Alaska Becomes First State to Legalize On-Site Marijuana Use

Licensed marijuana retailers in Alaska will soon be permitted to apply for an endorsement that allows them to offer on-site consumption to their customers.

Alaska this week became the first state to officially legalize the use of adult use marijuana in retail cannabis shops. Alaska Lt. Gov. Kevin Meyer on Tuesday signed off on the new regulations that were initially approved by the Alaska Marijuana Control Board in December. The new law goes into effect April 11.

“The big news is, the suspense is over,” Mark Springer, chair of the Alaska Marijuana Control Board, told Anchorage Daily News.

With the law change, licensed marijuana retail stores will be permitted to apply for endorsements from the state to allow adult customers to consume the marijuana they buy while still on their premises.

While the cities of San Francisco, Denver, and a few other local municipalities allow cannabis patrons to use their purchases on site, this marks the first time that public marijuana consumption at retail shops has been green-lighted by state law.

“This is something that’s not happening anywhere else in the U.S. yet,” Cary Carrigan, executive director of the Alaska Marijuana Industry Association, explained to the Associated Press. “As we start to develop this, people are really looking at us, so I know that everybody wants to get it right. I don’t want to have to get this pulled back and revisited.”

Marijuana dispensary owners that receive a special onsite use endorsement will have to create a designated area distinct from the retail space, such as a patio or outdoor lounge. Retailers will only be allowed to sell adults up to one gram of cannabis and “edible marijuana products not to exceed 10 mg of THC to any one person per day.”

Under the new regulations, interested retailers will need to pay a $1,000 fee to apply for an on-site endorsement and $600 to apply for a renewal. The endorsement will also carry an annual $2,000 fee.

Local governments in Alaska will be allowed to opt-out of permitting on-site marijuana consumption entirely.

Alaska Dispensary On-Site Consumption

Purpose of Allowing On-Site Consumption

The new on-site marijuana use law in Alaska is meant to give tourists and residents who are legally allowed to buy and use cannabis a legal and safe place to consume it.

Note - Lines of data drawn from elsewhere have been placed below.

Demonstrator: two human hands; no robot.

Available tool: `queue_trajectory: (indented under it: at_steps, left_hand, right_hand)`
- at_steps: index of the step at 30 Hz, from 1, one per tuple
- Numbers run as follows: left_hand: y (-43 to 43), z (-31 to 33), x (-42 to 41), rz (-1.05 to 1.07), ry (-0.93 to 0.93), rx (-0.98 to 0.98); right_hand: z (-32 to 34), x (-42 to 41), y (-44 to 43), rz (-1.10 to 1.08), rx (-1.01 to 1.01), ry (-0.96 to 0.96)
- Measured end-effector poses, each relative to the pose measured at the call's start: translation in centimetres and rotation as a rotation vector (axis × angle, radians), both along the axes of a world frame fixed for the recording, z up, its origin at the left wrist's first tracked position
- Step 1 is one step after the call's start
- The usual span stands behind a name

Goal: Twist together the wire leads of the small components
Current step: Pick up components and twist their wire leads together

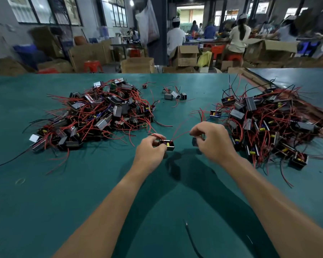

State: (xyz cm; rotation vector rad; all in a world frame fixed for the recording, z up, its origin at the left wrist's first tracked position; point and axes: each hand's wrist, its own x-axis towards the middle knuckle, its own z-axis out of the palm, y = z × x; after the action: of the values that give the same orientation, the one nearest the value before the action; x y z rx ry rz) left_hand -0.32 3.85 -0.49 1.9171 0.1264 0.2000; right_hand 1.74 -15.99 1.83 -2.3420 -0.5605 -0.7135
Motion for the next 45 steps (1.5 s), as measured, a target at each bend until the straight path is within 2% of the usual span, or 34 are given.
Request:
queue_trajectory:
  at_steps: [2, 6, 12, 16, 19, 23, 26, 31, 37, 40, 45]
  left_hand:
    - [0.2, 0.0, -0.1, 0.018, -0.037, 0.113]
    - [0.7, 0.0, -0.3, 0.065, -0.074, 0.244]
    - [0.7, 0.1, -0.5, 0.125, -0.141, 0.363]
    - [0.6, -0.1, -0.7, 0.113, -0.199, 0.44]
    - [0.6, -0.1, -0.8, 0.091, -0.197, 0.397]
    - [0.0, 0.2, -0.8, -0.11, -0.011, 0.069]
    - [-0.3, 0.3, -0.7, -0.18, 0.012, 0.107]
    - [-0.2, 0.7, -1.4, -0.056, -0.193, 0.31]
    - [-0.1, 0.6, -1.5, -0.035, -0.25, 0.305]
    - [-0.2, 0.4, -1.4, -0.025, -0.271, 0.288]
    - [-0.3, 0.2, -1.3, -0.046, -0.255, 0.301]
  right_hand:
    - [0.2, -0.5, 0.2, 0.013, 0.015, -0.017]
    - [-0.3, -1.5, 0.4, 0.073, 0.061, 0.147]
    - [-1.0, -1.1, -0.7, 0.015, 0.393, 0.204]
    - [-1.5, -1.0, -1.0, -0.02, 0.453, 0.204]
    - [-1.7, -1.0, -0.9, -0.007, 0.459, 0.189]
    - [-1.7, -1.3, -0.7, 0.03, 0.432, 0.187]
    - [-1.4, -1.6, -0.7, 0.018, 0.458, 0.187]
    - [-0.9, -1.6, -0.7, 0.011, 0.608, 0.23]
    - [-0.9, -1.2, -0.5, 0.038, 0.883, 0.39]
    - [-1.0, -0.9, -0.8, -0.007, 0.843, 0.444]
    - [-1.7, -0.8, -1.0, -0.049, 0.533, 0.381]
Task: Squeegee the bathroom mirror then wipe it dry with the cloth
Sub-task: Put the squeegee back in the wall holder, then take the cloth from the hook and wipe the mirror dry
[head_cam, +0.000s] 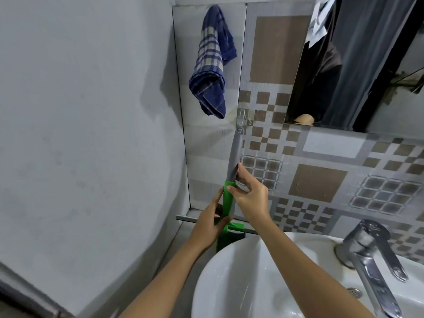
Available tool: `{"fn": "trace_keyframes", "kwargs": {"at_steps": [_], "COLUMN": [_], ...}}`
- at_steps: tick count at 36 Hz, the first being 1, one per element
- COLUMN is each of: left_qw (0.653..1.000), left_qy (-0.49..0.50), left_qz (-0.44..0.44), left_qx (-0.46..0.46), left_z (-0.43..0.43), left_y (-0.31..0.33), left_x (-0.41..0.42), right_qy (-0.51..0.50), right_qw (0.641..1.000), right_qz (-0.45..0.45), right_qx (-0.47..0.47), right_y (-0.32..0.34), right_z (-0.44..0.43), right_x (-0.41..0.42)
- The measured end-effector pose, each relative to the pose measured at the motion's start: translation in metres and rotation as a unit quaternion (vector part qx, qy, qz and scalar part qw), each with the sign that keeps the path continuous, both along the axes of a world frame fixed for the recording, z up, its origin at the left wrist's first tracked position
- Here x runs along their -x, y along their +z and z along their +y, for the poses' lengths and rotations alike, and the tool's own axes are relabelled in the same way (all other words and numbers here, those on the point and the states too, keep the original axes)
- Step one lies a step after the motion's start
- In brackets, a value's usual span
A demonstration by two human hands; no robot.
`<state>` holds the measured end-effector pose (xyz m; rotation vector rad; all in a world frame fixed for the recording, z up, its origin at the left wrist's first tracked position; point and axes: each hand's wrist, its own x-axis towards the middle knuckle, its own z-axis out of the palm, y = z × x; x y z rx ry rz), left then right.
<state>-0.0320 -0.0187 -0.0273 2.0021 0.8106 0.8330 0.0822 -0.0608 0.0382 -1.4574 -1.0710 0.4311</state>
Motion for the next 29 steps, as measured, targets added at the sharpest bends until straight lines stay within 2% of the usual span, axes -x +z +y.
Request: {"fn": "trace_keyframes", "kwargs": {"at_steps": [14,23,26,29], "left_qw": [0.999,1.0,1.0,0.992], "left_qy": [-0.005,-0.018,0.006,0.073], "left_qz": [-0.019,0.008,-0.02,-0.093], "left_qx": [0.03,0.002,-0.002,-0.051], "left_z": [0.025,0.031,0.03,0.031], "left_y": [-0.02,-0.017,-0.003,0.03], "left_x": [-0.027,-0.024,-0.016,-0.007], "right_qy": [-0.008,-0.018,-0.043,-0.068], "right_qw": [1.0,0.995,0.99,0.985], "right_qz": [-0.008,-0.099,-0.132,-0.146], "right_qx": [-0.015,-0.019,-0.037,-0.06], "right_y": [-0.017,-0.014,-0.009,0.008], "right_z": [0.017,0.018,0.015,0.011], "right_x": [-0.014,-0.022,-0.021,-0.017]}}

Like most legal marijuana states, in Alaska adults cannot smoke marijuana in public, leaving the only legal place one’s home. However, public housing and many apartment owners prohibit cannabis use on their premises, leaving many adults without a legal place to consume their medical or recreational marijuana.

“Allowing social consumption is sensible from a business perspective, particularly for states with large amounts of tourists who otherwise have no place to legally consume, but it also has a social justice component,” explained Erik Altieri, the executive director of the marijuana law reform organization NORML.

“By preventing retail outlets and other venues from being licensed and regulated for social consumption, many patients will have to choose between effective cannabis treatment for their ailments or being thrown out of public housing. This causes the civil liberties that come with marijuana legalization to still being kept at arms length from low-income individuals and members of other marginalized communities,” he added.